Structure and diffusion of excess Si atoms in $\mathrm{Si}{\mathrm{O}}_2$

Using gradient corrected density functional theory calculations, we have investigated the structure and diffusion of excess Si atoms in amorphous $\mathrm{Si}{\mathrm{O}}_2$, with comparisons to their behavior in $\alpha$-quartz. From the first principles calculations of their configuration, bonding, and energetics, we find that excess Si atoms can be fully incorporated into the amorphous oxide network while yielding oxygen vacancies. The incorporation turns out to gain energy as high as about $1.8\mathrm{eV}$, relative to the bond center state where the excess Si atom is located at a $\mathrm{Si}\text{−}\mathrm{O}$ bond center. Based on the results, we propose a novel mechanism for Si diffusion in amorphous $\mathrm{Si}{\mathrm{O}}_2$ in the presence of excess Si atoms, which involves the fourfold-coordinate ${\mathrm{Si}}^{2+}$ state creation via oxygen vacancy diffusion and pairing and its reconfiguration to the bond center state. The overall diffusion barrier is approximated to be $4.5–5.0\mathrm{eV}$, in good agreement with recent measurements.
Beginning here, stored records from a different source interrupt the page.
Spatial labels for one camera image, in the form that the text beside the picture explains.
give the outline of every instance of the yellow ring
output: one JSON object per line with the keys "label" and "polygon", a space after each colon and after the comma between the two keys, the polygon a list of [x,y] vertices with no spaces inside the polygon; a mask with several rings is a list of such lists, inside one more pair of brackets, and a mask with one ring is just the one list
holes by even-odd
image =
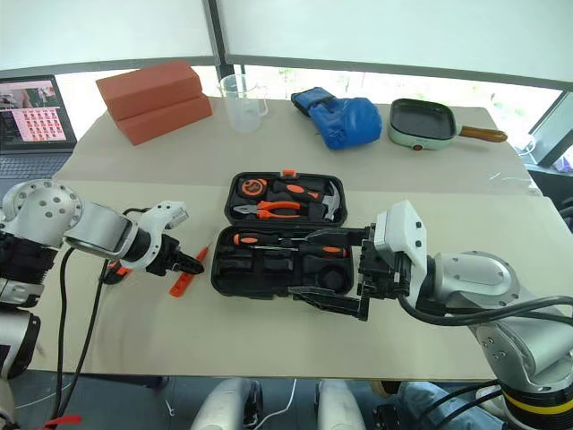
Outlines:
{"label": "yellow ring", "polygon": [[558,406],[531,406],[519,400],[515,400],[514,398],[509,396],[506,392],[503,393],[503,396],[518,408],[526,410],[527,412],[531,412],[532,414],[536,415],[559,415],[573,409],[573,399],[568,401],[567,403],[563,403],[562,405]]}

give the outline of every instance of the white table
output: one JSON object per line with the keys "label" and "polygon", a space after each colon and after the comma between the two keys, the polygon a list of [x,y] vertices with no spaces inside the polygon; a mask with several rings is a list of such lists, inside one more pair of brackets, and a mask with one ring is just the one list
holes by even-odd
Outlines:
{"label": "white table", "polygon": [[[64,182],[82,198],[118,210],[164,199],[185,201],[191,218],[170,234],[189,254],[227,225],[226,186]],[[535,294],[570,294],[573,238],[548,199],[350,191],[346,225],[369,225],[377,213],[404,198],[426,224],[430,254],[474,249],[497,254],[514,266],[523,285]],[[69,261],[66,371],[74,369],[80,354],[100,264],[100,259],[81,253]],[[370,320],[359,322],[290,298],[223,297],[210,285],[209,258],[206,267],[207,273],[179,299],[168,294],[175,273],[165,278],[132,273],[122,284],[107,287],[83,371],[394,380],[492,376],[468,329],[418,322],[395,301],[371,301]],[[42,319],[34,369],[56,368],[57,279],[58,270],[51,271],[34,310]]]}
{"label": "white table", "polygon": [[[458,137],[446,150],[410,150],[387,136],[389,105],[379,105],[384,128],[378,141],[333,151],[290,101],[270,100],[269,115],[255,133],[233,131],[221,99],[210,101],[212,117],[135,147],[105,113],[83,136],[57,178],[229,186],[239,172],[293,168],[338,176],[350,191],[528,192],[531,178],[506,142]],[[459,124],[495,128],[484,108],[453,110]]]}

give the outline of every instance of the tool case
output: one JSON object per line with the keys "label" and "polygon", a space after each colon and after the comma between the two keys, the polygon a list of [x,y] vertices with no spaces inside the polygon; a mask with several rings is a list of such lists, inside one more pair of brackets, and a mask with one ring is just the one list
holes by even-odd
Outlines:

Our calculation results also predict that excess Si atoms, if they exist, may undergo diffusion with a moderate barrier of $<3.0\mathrm{eV}$ in $\alpha$-quartz.

Figure 1

(Color online) Configurations of excess Si in $\alpha$-quartz: (a) ${\mathrm{FC}}_{\mathrm{I}}$; (b) ${\mathrm{FC}}_{\mathrm{II}}$; (b) ${\mathrm{BC}}_{\mathrm{I}}$; (d) ${\mathrm{BC}}_{\mathrm{II}}$; (e) RC. The inset shows the structure of $\alpha$-quartz. [The fourfold coordinated (FC) and bond centered (BC) structures are projected on a plane perpendicular to the $c$-axis, while the ring centered (RC) and $\alpha$-quartz structures are on a plane perpendicular to the $a$-axis.] An excess Si atom is indicated I, and its neighboring Si [in yellow (light)] and O [in red (dark)] lattice atoms are also indicated accordingly.

Figure 2

(Color online) Isosurfaces of electron localization functions (at the value of 0.82) (left panels) and decomposed charge densities (right panels) of (a) the ${\mathrm{FC}}_{\mathrm{I}}$, (b) ${\mathrm{BC}}_{\mathrm{I}}$, and (c) RC state of excess Si in $\alpha$-quartz. The decomposed charge densities represent the energy ranges where two shaded sharp peaks appear in the plot of densities of states (Fig. 3) for corresponding excess Si states.

Figure 3

(Color online) Local density of states of excess Si in the ${\mathrm{FC}}_{\mathrm{I}}$, ${\mathrm{BC}}_{\mathrm{I}}$, and RC states, together with that of lattice $\mathrm{Si}\left({\mathrm{Si}}^{4+}\right)$ in defect free $\alpha$-quartz. The Fermi level for ${\mathrm{Si}}^{4+}$ is set at $0\mathrm{eV}$, and excess Si DOS plots are aligned at the O $2s$ band of ${\mathrm{Si}}^{4+}$.

Figure 4

(Color online) Cluster model used to examine the relative stability of BC and FC structures of excess Si in amorphous $\mathrm{Si}{\mathrm{O}}_2$ where the structures are assumed to be fully relaxed. Big yellow (light), small red (dark), and small white balls represent Si, O, and H atoms, respectively.

Figure 5

(Color online) Proposed diffusion mechanism for an excess Si atom in amorphous $\mathrm{Si}{\mathrm{O}}_2$: (a) O hopping to a $\mathrm{Si}\text{−}\mathrm{Si}$ BC site (or O vacancy diffusion); (b) Si hopping from a FC site to a BC site, (i.e., FC-to-BC reconfiguration of excess Si); (c) Si hopping from a BC site to a BC site; (d) Si hopping from a BC site to a FC site, (i.e., BC-to-FC reconfiguration of excess Si); (e) O hopping to a $\mathrm{Si}\text{−}\mathrm{Si}$ BC site (to create two separate ${\mathrm{Si}}^{3+}\text{−}{\mathrm{Si}}^{3+}$ charge configurations, i.e., two separate oxygen vacancies). Big yellow (light) and blue (dark) balls represent lattice Si and excess Si atoms, respectively, and small red (dark) balls indicate lattice O atoms. Solid arrow indicates single step events and dashed arrows represent multiple step events (or a series of single step events).